Only few weeks after a gang bullying Brits on social media caught public attention, a similar case of lamentable human behaviour online has shown its ugly head. Keyboard warriors have started their next crusade in shaming and bullying an amateur dressage rider that competed in California last weekend.
Instead of blaming the failed national show system, which allows novice, amateurs riders to compete at levels they don't master, or instead of questioning the trainer's motivation to send such an inexperienced student into the show ring, the person in question has been crucified by self-acknowledged horse-loving superiors.
Eurodressage's columnist Eva-Maria Broomer shared her thoughts on the latest incident of equestrian cyber-bullying.
Eva-Maria Broomer: “It’s an outrage!” - on social media and self-reflection
We all think we love our horses. Every single one of them. And, therefore, the hardest thing to admit to ourselves will be that we also hurt them. I very much doubt that this is deliberate, nobody gets up in the morning with the explicit intention of inflicting pain on their mount. The simple fact of the matter is that we make mistakes. From inexperience, from ignorance, perhaps thoughtlessness, lack of awareness, an inability to control negative emotions like frustration or fear, or simply because our bodies won’t quite operate in the way our minds intended.
We have all seen some examples of very unfortunate riding shared on social media. We are outraged and disgusted. “Yet another example”, we think “of an innocent horse being made to suffer!”, and it gives us a small sense of satisfaction that we can hit the “share” button and vent our feelings, because, we feel, this way we can “make a difference”. “Name and shame”, we think, so that this person has pointed out to them the errors of his or her ways and will thus transform from horse abuser into a caring and sympathetic rider.
But will they? If faced with an onslaught of outrage and comments like the ones we have seen on social media, is recognition of the errors of one’s ways and subsequent self-transformation really the most likely outcome? I doubt it. In the face of attack, the most natural of responses is defensiveness. Perhaps upset, perhaps anger, perhaps a mixture of the two. Quite likely also defiance. None of which are productive responses that are in any way going to improve the situation for the horse, nor the person’s riding.
Expressing our “outrage” serves primarily one purpose: it makes us feel better.

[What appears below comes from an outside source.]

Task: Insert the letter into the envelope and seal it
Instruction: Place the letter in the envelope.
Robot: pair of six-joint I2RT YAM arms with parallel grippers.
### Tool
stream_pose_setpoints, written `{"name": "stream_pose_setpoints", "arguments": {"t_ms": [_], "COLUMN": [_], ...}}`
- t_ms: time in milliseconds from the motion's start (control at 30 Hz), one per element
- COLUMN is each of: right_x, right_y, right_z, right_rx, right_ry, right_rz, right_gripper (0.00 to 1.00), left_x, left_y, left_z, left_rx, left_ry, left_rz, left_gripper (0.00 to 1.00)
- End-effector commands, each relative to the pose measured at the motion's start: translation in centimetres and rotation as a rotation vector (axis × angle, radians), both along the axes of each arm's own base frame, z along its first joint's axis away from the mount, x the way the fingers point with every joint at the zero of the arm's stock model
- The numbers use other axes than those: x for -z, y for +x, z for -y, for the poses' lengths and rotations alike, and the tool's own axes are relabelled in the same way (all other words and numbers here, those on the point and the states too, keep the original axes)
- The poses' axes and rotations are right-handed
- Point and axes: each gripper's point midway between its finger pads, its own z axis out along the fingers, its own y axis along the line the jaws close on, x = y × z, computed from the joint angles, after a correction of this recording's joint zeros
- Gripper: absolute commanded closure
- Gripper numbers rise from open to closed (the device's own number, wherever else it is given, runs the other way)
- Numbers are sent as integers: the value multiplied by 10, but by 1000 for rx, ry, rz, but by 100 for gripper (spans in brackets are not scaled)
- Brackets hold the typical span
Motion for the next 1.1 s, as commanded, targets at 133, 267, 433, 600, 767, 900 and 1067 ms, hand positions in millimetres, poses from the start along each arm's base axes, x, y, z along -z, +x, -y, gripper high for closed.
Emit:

I entirely agree that we need to take a long and careful look at equine welfare in dressage. If we don’t, it will undoubtedly mean the end of what used to be more of a form of art than a sport, a thing of beauty. It is encouraging to see that an increasing number of professional and knowledgeable riders and trainers are speaking up and are working tirelessly to take dressage back to its roots, which is to teach a horse to use its body in a way that allows it to remain free of pain. To dance with us.
But with that comes the need for humility, for a recognition that we are all on a journey, a journey littered with errors, some of which even cause unintentional cruelty.